▶ [What is needed]: Transcribe exactly the line that contains "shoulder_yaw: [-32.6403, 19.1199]" and every line below it in the listing, through the last, and no other lines.

━━━ Source material ━━━

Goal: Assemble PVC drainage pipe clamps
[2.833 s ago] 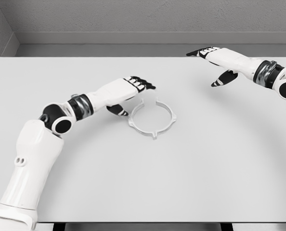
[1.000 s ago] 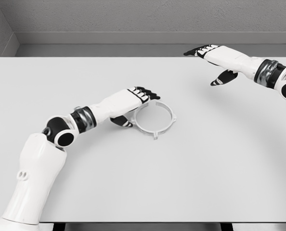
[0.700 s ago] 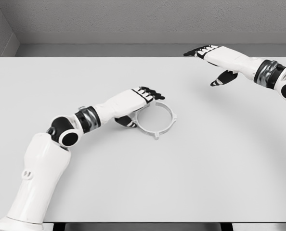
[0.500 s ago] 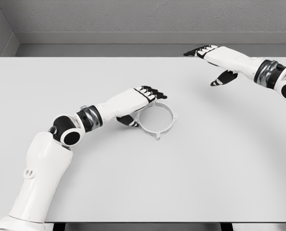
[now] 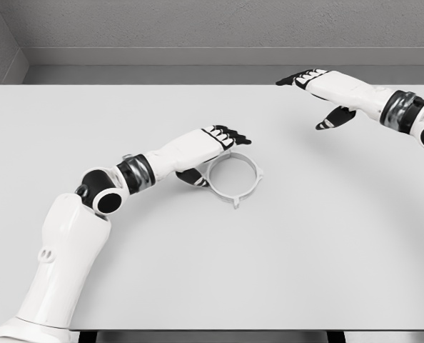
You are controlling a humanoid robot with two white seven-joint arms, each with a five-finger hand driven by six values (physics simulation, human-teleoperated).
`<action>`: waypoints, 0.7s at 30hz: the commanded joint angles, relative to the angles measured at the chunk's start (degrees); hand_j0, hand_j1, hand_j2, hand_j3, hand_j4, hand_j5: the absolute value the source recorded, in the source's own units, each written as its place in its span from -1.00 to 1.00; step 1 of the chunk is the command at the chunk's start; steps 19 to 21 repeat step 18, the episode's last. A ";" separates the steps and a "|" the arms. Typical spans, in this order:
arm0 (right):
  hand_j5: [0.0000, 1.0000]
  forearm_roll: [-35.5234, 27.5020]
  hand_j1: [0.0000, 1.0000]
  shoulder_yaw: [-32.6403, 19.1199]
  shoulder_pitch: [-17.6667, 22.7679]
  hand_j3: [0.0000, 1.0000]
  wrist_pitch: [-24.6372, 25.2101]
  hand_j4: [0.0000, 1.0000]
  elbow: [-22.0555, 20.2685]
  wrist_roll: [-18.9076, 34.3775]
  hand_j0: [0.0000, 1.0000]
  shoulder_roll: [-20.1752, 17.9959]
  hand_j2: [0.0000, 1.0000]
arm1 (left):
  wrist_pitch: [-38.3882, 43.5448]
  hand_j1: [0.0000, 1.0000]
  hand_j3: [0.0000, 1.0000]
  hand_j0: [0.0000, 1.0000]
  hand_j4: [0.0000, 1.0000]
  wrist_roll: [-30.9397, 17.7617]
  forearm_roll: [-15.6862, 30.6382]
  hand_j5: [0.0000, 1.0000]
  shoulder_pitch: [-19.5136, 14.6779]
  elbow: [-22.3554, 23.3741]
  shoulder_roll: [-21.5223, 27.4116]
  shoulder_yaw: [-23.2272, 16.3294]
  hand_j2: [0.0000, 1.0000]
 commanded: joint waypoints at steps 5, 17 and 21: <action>1.00 -0.34 1.00 0.04 0.00 1.00 0.13 1.00 -0.11 0.06 1.00 -0.08 1.00 | 0.15 1.00 1.00 1.00 1.00 0.04 1.33 1.00 -0.18 -0.57 2.61 1.49 1.00; 1.00 -0.43 1.00 -0.05 0.53 1.00 0.39 1.00 -1.25 -0.03 1.00 -0.08 1.00 | 0.15 1.00 1.00 1.00 1.00 0.13 17.50 1.00 2.20 2.25 29.24 18.98 1.00; 1.00 -0.51 1.00 -0.05 0.53 1.00 0.39 1.00 -1.25 -0.03 1.00 -0.26 1.00 | 0.15 1.00 1.00 1.00 1.00 0.13 17.50 1.00 2.55 2.25 29.50 18.98 1.00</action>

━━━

▶ [Completed exercise]:
  shoulder_yaw: [-32.6403, 19.1199]
  shoulder_pitch: [-17.6667, 22.7679]
  hand_j3: [0.0000, 1.0000]
  wrist_pitch: [-24.6372, 25.2101]
  hand_j4: [0.0000, 1.0000]
  elbow: [-22.0555, 20.2685]
  wrist_roll: [-18.9076, 34.3775]
  hand_j0: [0.0000, 1.0000]
  shoulder_roll: [-20.1752, 17.9959]
  hand_j2: [0.0000, 1.0000]
arm1 (left):
  wrist_pitch: [-38.3882, 43.5448]
  hand_j1: [0.0000, 1.0000]
  hand_j3: [0.0000, 1.0000]
  hand_j0: [0.0000, 1.0000]
  hand_j4: [0.0000, 1.0000]
  wrist_roll: [-30.9397, 17.7617]
  forearm_roll: [-15.6862, 30.6382]
  hand_j5: [0.0000, 1.0000]
  shoulder_pitch: [-19.5136, 14.6779]
  elbow: [-22.3554, 23.3741]
  shoulder_roll: [-21.5223, 27.4116]
  shoulder_yaw: [-23.2272, 16.3294]
  hand_j2: [0.0000, 1.0000]
 commanded: joint waypoints at steps 5, 17 and 21: <action>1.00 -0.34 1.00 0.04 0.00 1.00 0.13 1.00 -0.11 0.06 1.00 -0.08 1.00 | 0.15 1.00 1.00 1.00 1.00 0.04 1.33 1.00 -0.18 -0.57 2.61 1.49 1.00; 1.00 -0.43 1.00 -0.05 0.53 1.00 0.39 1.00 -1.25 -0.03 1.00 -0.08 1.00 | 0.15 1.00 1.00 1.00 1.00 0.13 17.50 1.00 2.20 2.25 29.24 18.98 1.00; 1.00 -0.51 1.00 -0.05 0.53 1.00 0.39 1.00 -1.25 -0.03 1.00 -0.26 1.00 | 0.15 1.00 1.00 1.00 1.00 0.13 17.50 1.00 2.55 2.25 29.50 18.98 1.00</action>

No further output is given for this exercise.